Dataset section:
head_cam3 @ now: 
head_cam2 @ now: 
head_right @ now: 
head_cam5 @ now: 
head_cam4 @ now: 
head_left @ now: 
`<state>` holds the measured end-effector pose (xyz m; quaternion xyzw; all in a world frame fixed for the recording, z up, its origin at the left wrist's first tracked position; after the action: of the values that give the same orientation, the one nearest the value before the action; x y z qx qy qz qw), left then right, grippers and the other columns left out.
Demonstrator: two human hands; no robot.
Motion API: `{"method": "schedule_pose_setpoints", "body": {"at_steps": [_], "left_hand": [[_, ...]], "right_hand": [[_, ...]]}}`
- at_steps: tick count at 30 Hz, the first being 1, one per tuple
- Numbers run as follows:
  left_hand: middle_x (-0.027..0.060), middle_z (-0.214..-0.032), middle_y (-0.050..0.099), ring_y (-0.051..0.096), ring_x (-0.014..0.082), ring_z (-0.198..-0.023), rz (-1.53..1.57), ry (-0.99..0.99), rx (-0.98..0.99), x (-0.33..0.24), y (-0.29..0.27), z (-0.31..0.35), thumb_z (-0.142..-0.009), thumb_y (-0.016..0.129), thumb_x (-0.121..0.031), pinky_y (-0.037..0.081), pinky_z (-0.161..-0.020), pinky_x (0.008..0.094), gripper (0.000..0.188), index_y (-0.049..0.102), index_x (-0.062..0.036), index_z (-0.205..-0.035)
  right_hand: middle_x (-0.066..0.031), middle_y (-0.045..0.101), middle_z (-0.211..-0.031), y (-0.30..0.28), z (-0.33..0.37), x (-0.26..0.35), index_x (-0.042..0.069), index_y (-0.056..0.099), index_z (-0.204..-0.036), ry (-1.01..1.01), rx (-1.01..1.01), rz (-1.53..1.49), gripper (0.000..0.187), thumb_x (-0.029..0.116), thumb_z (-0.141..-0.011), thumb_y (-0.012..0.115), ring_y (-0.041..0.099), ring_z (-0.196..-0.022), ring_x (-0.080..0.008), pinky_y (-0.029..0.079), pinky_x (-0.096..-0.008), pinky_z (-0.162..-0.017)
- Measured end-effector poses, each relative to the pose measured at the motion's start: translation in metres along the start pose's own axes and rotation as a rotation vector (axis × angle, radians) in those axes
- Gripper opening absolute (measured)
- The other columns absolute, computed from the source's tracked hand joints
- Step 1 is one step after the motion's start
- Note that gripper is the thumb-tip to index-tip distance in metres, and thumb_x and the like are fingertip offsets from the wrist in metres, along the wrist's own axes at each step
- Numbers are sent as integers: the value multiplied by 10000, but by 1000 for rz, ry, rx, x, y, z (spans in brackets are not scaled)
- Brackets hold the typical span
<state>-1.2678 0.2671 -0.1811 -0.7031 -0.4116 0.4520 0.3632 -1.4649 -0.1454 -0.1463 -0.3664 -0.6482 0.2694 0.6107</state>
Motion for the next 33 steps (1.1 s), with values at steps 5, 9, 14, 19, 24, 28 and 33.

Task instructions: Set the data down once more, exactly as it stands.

Solution to this problem:
head_cam3 @ now: 
head_cam2 @ now: 
head_right @ now: 
head_cam5 @ now: 
head_cam4 @ now: 
head_left @ now: 
`<state>` holds the measured end-effector pose (xyz m; quaternion xyzw; all in a world frame fixed for the recording, z up, its origin at the left wrist's first tracked position; after the action: of the values that give the same orientation, the one nearest the value before the action; x y z qx qy qz qw), left then right, grippers and the other columns left out.
Demonstrator: two human hands; no robot.
Motion API: `{"method": "schedule_pose_setpoints", "body": {"at_steps": [_], "left_hand": [[_, ...]], "right_hand": [[_, ...]]}}`
- at_steps: tick count at 30 Hz, the first being 1, one per tuple
- Numbers run as follows:
  left_hand: middle_x (-0.027..0.060), middle_z (-0.214..-0.032), middle_y (-0.050..0.099), ring_y (-0.051..0.096), ring_x (-0.014..0.082), ring_z (-0.198..-0.023), rz (-1.53..1.57), ry (-0.99..0.99), rx (-0.98..0.99), x (-0.33..0.24), y (-0.29..0.27), z (-0.31..0.35), thumb_z (-0.142..-0.009), thumb_y (-0.016..0.129), thumb_x (-0.121..0.031), pinky_y (-0.037..0.081), pinky_z (-0.161..-0.020), pinky_x (0.008..0.094), gripper (0.000..0.188), index_y (-0.049..0.102), index_x (-0.062..0.036), index_z (-0.205..-0.035)
  right_hand: middle_x (-0.066..0.031), middle_y (-0.045..0.101), middle_z (-0.211..-0.031), y (-0.30..0.28), z (-0.33..0.37), x (-0.26..0.35), index_x (-0.042..0.069), index_y (-0.056..0.099), index_z (-0.204..-0.036), ry (-1.01..1.01), rx (-1.01..1.01), rz (-1.53..1.49), gripper (0.000..0.187), thumb_x (-0.029..0.116), thumb_z (-0.141..-0.011), thumb_y (-0.012..0.115), ring_y (-0.041..0.099), ring_z (-0.196..-0.022), ring_x (-0.080..0.008), pinky_y (-0.029..0.079), pinky_x (-0.096..-0.008), pinky_z (-0.162..-0.017)
- Measured end-effector poses, each relative to the pose measured at the motion's start: translation in metres along the start pose's own axes and rotation as a rotation vector (axis × angle, radians) in those axes
- Gripper opening absolute (measured)
- The other columns absolute, computed from the source's tracked hand joints
- Step 1 is one step after the motion's start
- Note that gripper is the thumb-tip to index-tip distance in metres, and thumb_x and the like are fingertip offsets from the wrist in metres, along the wrist's own axes at each step
- Numbers are sent as integers: the value multiplied by 10000, but by 1000 for rz, ry, rx, x, y, z (spans in brackets are not scaled)
- Brackets hold the typical span
<state>-1.2678 0.2671 -0.1811 -0.7031 -0.4116 0.4520 0.3632 -1.4649 -0.1454 -0.1463 -0.3664 -0.6482 0.2694 0.6107</state>
Motion for the next 33 steps (1.1 s), with values at steps 5, 9, 14, 19, 24, 28 and 33.

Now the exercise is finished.